Activity —
Find all lines in the listing that include the word "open", then copy them.

Dataset section —

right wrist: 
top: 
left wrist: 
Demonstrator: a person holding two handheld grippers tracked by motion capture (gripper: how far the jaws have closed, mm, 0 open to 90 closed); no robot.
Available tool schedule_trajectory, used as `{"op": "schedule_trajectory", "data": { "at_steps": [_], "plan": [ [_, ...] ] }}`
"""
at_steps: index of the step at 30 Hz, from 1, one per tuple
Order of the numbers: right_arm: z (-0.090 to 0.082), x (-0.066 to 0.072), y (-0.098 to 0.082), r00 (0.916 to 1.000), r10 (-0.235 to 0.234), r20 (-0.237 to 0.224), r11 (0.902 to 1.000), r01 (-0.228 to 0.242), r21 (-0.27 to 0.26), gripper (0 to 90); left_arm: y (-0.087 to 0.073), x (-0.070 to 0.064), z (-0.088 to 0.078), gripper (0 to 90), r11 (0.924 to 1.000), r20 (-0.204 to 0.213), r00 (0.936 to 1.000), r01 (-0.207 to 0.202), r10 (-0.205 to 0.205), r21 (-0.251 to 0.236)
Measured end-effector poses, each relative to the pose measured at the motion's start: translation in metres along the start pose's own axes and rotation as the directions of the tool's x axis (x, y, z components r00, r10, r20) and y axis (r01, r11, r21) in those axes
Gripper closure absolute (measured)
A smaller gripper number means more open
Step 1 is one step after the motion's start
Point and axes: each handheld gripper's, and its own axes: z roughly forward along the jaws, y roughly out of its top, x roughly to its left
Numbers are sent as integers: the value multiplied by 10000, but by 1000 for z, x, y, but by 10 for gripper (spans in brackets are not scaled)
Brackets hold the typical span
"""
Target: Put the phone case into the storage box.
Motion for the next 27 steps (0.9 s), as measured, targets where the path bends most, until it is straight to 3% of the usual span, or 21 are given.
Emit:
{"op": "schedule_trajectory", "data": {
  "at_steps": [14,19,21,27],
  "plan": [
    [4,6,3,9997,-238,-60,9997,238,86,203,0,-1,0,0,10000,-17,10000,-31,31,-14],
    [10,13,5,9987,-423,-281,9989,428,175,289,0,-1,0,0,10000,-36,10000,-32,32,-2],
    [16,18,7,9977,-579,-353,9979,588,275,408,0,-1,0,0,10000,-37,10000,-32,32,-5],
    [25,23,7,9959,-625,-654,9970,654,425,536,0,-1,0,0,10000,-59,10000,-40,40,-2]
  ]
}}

Solution to the exercise —
Demonstrator: a person holding two handheld grippers tracked by motion capture (gripper: how far the jaws have closed, mm, 0 open to 90 closed); no robot.
A smaller gripper number means more open

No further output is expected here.